▶ [The problem] Determine how many lines below hold the string "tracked". Reply with the number alone.

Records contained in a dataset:
+--

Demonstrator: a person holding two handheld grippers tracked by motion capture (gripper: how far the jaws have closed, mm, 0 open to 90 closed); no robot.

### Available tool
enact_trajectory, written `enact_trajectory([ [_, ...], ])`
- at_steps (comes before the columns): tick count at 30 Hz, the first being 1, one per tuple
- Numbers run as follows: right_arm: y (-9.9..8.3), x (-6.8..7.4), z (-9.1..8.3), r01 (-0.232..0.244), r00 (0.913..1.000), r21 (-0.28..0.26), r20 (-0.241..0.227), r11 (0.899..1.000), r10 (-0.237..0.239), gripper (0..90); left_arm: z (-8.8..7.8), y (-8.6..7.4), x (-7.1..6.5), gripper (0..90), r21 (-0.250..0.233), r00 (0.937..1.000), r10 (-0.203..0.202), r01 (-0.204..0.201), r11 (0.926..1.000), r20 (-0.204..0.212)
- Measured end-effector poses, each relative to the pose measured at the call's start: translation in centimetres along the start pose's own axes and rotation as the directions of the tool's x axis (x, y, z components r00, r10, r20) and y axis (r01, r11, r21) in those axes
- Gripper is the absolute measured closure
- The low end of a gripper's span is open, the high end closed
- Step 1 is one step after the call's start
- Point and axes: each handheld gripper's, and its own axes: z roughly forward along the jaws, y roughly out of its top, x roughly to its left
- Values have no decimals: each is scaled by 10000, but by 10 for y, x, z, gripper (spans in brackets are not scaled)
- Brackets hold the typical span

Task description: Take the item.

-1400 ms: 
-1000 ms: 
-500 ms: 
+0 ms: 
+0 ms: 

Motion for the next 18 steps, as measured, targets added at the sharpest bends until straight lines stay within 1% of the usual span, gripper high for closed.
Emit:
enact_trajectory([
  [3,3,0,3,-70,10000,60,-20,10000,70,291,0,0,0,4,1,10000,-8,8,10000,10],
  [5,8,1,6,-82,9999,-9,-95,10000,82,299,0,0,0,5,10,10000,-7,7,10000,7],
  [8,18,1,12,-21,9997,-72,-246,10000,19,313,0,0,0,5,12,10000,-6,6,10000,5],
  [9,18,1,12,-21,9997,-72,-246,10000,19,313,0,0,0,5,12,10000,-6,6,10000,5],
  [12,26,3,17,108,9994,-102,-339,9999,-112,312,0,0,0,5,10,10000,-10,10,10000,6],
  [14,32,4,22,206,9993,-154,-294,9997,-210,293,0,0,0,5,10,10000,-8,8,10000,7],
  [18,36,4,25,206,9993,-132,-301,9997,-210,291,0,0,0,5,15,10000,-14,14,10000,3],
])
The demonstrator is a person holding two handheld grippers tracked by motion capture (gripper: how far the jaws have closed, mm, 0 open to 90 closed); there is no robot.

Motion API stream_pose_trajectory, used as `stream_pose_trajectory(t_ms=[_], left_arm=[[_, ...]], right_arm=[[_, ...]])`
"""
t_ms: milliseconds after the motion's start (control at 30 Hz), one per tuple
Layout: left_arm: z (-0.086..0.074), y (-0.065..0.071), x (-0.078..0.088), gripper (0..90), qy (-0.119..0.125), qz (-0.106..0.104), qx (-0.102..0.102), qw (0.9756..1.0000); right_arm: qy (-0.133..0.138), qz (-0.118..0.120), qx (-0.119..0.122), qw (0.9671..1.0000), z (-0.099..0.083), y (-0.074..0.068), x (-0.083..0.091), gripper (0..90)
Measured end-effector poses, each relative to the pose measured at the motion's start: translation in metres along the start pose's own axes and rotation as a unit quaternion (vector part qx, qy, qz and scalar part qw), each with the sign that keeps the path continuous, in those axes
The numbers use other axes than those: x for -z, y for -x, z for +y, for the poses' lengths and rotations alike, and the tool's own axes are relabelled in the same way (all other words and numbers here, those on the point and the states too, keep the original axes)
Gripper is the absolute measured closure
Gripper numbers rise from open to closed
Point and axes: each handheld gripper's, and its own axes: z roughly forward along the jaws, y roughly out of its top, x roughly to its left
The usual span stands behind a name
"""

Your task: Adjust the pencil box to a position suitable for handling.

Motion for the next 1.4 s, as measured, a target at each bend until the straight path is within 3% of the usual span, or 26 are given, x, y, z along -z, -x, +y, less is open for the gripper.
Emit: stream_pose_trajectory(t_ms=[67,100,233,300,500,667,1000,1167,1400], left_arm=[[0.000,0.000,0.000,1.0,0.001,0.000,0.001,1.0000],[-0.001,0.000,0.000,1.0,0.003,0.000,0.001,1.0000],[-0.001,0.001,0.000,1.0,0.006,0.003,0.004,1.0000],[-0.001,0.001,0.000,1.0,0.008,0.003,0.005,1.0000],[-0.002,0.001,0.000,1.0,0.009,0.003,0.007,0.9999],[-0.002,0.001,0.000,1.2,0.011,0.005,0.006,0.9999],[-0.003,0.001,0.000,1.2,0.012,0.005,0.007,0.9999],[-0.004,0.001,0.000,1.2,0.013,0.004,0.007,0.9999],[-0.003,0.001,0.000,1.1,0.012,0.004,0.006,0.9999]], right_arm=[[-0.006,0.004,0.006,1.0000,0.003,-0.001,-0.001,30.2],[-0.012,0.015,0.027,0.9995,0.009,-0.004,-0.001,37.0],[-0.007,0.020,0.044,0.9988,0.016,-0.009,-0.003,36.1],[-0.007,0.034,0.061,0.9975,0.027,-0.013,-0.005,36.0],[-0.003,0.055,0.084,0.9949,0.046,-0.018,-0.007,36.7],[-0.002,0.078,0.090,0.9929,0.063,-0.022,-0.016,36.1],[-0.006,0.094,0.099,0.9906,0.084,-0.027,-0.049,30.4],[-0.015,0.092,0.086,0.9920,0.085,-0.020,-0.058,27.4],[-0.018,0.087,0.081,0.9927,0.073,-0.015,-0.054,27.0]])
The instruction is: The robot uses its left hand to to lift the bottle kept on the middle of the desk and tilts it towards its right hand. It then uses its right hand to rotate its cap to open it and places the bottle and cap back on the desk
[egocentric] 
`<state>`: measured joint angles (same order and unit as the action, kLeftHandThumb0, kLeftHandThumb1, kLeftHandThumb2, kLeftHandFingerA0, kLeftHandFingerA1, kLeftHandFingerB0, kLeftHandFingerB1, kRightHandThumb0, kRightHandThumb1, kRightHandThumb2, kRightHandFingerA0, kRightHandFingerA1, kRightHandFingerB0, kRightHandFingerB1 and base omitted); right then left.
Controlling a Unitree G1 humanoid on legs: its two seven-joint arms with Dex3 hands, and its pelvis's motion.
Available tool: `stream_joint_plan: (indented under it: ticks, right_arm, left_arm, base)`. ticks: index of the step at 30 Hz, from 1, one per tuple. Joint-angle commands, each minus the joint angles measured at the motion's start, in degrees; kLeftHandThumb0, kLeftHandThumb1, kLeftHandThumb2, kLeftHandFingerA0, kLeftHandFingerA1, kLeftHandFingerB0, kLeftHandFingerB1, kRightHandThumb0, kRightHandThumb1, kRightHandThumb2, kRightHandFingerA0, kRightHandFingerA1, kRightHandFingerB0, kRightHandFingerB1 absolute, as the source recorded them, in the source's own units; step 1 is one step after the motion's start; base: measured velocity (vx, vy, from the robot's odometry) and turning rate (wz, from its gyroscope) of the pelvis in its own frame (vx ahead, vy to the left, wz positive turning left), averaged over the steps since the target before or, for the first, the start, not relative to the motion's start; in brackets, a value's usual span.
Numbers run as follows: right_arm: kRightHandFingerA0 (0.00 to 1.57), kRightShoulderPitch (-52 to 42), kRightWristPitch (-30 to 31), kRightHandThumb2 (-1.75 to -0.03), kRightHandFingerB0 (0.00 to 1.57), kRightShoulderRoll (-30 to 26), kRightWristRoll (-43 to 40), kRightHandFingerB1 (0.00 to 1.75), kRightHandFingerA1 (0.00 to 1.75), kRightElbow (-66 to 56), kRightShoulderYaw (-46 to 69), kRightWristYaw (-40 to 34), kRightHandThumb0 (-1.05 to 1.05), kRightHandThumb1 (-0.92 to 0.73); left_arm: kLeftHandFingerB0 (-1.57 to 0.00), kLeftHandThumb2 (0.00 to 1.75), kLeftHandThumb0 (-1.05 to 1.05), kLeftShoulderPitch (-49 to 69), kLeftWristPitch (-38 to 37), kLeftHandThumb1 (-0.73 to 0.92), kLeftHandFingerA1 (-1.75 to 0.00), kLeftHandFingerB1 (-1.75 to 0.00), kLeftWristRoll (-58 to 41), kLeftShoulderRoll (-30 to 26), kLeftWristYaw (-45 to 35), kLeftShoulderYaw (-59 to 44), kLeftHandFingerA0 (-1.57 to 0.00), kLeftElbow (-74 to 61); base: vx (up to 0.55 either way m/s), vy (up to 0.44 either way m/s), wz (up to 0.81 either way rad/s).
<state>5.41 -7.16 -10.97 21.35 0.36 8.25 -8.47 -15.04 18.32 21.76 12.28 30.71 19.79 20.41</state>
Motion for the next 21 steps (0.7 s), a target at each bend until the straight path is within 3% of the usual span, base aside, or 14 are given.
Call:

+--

▶ [Solution to this task] 2